Please restate word for word the line holding "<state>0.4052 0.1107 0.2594" and every following line through the end of the entries.

Extracted data entries
....
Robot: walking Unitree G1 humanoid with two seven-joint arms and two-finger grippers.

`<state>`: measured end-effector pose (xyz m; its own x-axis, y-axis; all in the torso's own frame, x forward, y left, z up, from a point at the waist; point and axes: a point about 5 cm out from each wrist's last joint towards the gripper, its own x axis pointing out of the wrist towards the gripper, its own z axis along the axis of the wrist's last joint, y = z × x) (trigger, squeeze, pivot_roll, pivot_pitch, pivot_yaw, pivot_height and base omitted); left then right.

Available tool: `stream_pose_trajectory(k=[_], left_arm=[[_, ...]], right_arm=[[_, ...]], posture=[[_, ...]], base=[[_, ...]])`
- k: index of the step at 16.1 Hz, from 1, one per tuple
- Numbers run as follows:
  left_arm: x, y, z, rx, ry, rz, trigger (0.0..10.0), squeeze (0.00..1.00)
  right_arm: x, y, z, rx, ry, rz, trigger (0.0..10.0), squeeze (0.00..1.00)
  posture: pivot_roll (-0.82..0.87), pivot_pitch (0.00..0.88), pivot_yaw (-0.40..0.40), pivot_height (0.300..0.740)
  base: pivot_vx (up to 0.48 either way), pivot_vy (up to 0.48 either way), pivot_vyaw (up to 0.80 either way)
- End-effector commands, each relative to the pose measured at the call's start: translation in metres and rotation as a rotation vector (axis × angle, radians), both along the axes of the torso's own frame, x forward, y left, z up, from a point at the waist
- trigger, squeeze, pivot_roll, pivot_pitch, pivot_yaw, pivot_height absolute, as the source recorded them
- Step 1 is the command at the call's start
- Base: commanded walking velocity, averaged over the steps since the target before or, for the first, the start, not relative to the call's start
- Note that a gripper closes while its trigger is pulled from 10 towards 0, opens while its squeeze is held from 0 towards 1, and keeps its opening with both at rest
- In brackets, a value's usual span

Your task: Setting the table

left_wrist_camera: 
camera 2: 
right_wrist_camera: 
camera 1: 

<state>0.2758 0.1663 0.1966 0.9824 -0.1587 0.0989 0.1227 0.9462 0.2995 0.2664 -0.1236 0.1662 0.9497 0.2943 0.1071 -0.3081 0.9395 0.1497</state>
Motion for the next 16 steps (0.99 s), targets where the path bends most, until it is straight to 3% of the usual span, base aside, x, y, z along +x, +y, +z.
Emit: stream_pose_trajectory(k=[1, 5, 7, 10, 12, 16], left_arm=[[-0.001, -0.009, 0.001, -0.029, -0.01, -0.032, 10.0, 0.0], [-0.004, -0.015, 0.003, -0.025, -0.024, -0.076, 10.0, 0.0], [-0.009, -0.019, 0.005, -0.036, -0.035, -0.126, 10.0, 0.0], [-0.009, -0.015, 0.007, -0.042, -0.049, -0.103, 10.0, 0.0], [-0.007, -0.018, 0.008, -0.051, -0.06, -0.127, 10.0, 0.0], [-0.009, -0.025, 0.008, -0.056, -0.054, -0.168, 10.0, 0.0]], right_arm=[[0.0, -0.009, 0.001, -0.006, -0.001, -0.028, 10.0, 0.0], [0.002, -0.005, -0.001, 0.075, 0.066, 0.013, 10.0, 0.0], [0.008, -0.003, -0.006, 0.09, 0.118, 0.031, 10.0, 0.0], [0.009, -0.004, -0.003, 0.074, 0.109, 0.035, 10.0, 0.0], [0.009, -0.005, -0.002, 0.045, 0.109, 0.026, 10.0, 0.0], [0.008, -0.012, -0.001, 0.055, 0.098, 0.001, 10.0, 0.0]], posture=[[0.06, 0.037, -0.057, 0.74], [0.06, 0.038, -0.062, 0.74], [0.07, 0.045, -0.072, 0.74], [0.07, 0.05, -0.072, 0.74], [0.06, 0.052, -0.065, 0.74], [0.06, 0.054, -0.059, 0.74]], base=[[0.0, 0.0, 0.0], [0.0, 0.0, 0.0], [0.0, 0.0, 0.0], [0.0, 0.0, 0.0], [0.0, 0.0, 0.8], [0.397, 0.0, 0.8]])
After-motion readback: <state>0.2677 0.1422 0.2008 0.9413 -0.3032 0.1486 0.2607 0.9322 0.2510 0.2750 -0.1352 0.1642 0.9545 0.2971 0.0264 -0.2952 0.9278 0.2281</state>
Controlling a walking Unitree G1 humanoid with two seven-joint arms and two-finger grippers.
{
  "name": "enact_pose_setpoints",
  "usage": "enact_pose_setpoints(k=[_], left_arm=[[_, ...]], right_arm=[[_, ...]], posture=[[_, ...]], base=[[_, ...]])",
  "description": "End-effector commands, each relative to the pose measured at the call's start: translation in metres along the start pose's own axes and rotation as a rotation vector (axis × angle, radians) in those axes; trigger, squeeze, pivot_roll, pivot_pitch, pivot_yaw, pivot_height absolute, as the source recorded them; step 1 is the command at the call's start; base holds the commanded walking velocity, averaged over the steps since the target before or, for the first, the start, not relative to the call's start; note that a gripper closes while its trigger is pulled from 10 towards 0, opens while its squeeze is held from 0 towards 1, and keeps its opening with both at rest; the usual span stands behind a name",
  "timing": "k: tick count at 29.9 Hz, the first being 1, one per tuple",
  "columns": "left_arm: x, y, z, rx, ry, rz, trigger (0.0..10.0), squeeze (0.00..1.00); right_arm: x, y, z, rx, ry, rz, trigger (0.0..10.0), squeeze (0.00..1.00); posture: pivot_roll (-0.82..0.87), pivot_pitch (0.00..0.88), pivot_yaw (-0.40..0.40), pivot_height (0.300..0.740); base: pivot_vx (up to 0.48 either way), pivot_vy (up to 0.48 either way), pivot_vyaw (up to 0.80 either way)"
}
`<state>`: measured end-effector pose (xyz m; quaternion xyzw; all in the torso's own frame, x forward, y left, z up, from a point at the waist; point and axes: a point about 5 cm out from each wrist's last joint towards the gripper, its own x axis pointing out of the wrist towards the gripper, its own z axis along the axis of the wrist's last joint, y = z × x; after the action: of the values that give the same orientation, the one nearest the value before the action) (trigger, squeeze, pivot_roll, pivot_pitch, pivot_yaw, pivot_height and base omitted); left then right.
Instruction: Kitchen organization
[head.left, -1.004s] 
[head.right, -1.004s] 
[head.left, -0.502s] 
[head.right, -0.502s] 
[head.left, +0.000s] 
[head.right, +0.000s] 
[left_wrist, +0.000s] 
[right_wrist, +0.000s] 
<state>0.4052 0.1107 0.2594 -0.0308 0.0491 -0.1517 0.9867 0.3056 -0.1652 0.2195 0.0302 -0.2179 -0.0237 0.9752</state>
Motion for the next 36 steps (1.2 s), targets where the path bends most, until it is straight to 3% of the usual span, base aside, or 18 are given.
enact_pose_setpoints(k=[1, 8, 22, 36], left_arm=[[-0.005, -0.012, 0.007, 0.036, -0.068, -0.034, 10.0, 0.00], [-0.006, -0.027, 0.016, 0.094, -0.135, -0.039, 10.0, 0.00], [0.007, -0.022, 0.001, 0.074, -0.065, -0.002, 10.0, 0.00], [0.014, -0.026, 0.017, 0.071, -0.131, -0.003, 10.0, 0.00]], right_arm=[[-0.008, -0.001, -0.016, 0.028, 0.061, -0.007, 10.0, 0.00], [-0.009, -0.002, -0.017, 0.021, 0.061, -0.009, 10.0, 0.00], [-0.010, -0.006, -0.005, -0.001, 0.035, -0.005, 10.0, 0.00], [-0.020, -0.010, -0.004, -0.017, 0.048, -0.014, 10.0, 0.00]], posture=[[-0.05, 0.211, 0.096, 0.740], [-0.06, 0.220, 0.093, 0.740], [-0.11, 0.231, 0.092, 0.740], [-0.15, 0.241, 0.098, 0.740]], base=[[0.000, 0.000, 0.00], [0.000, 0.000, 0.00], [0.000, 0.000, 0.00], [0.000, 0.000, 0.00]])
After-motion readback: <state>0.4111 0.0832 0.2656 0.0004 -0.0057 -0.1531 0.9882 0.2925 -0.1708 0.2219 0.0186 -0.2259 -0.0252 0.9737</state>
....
◆ **Answer box**:
<state>0.4052 0.1107 0.2594 -0.0308 0.0491 -0.1517 0.9867 0.3056 -0.1652 0.2195 0.0302 -0.2179 -0.0237 0.9752</state>
Motion for the next 36 steps (1.2 s), targets where the path bends most, until it is straight to 3% of the usual span, base aside, or 18 are given.
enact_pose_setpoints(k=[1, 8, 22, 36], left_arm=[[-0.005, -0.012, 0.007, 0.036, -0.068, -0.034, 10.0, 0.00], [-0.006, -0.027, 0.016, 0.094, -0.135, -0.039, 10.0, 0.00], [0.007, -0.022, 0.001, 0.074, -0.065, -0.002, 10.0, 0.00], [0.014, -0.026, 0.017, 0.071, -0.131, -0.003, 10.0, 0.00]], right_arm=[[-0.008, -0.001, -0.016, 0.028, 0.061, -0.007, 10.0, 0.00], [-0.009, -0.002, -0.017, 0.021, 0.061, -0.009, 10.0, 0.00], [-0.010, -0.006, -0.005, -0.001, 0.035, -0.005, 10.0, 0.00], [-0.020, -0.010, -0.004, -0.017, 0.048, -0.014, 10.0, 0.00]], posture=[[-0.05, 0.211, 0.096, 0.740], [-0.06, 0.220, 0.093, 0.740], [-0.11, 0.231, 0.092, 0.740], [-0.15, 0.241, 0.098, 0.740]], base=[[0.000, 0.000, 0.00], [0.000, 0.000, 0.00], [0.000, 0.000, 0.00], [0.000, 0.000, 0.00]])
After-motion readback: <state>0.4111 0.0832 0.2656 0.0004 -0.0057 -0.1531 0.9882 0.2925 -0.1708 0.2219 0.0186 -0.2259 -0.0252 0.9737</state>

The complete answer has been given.